Dalam perjalanan belajar, stigma sosial seperti anggapan “sok Inggris” kerap menjadi hambatan mental. Naufal memilih untuk tidak menghiraukan komentar negatif semacam itu. Baginya, kemampuan berbahasa Inggris adalah kebutuhan di era global, terutama bagi mahasiswa yang ingin melanjutkan studi, menyusun tesis, atau memenuhi persyaratan akademik seperti TOEFL. Ia menekankan pentingnya kepercayaan diri dan keberanian untuk terus belajar tanpa terpengaruh penilaian orang lain.
Lingkungan juga menjadi faktor penting dalam pembelajaran bahasa. Jika lingkungan sekitar tidak mendukung, Naufal menyarankan untuk menciptakan lingkungan sendiri atau mencari komunitas yang relevan. Ia melihat teknologi, khususnya kecerdasan buatan, sebagai peluang besar bagi pembelajar yang tidak memiliki partner berlatih. AI dapat dimanfaatkan sebagai media latihan berbicara maupun memperkaya kosakata, selama digunakan secara bijak dan tidak menimbulkan ketergantungan.
Menurut Naufal, sikap perfeksionis dan rasa takut salah justru menjadi penghambat terbesar dalam belajar Bahasa Inggris. Kesalahan adalah bagian alami dari proses, bahkan menjadi sumber pembelajaran yang berharga. Ia meyakini bahwa inti dari berbahasa adalah saling memahami, bukan kesempurnaan mutlak. Begitu pula dengan aksen, ketertarikan pada aksen tertentu seperti aksen American, British, dan Malaysian tidaklah menjadi masalah, selama hal tersebut justru memotivasi untuk belajar lebih giat.
Jika diberi kesempatan kembali ke masa awal belajar, Naufal mengaku ingin mengubah satu hal penting, yaitu kebiasaannya menunggu sempurna sebelum berlatih. Ia menyadari bahwa sikap tersebut justru membuatnya sering mengalami blank.
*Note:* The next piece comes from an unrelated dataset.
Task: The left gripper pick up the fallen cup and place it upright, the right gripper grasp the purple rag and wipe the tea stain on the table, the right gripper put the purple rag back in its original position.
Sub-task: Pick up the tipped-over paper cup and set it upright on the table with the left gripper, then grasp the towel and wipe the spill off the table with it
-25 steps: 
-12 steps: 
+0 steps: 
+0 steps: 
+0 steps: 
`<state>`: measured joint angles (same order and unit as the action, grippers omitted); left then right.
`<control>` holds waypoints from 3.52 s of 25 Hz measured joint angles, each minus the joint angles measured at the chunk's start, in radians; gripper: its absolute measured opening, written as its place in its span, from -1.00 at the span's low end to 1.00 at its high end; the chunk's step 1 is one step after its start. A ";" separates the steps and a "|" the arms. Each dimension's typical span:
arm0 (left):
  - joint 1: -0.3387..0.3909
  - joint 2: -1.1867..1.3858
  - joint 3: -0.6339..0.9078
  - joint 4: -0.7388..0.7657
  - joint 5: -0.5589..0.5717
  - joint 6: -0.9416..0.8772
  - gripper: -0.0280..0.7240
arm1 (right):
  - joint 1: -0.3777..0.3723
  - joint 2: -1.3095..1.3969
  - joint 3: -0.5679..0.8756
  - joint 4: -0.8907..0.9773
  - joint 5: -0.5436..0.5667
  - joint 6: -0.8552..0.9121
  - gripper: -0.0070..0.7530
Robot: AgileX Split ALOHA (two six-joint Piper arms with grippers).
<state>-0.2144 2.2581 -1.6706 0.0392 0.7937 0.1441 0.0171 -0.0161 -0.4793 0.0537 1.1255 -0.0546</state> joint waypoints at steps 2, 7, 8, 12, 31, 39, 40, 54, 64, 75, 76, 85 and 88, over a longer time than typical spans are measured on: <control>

Karena itu, ia berpesan agar para pembelajar tidak menunda praktik dan berani mencoba sejak awal.
Menutup perbincangan, Naufal menyampaikan pesan kepada siapa pun yang masih berjuang belajar Bahasa Inggris dan merasa takut atau terjebak di satu titik. Ia mengajak untuk terus konsisten, meskipun sesekali merasa lelah atau jenuh. Menurutnya, berhenti belajar berarti berhenti berkembang. Dengan ketekunan dan keyakinan, akan tiba masanya seseorang mampu berbicara dengan lancar dan percaya diri dalam Bahasa Inggris.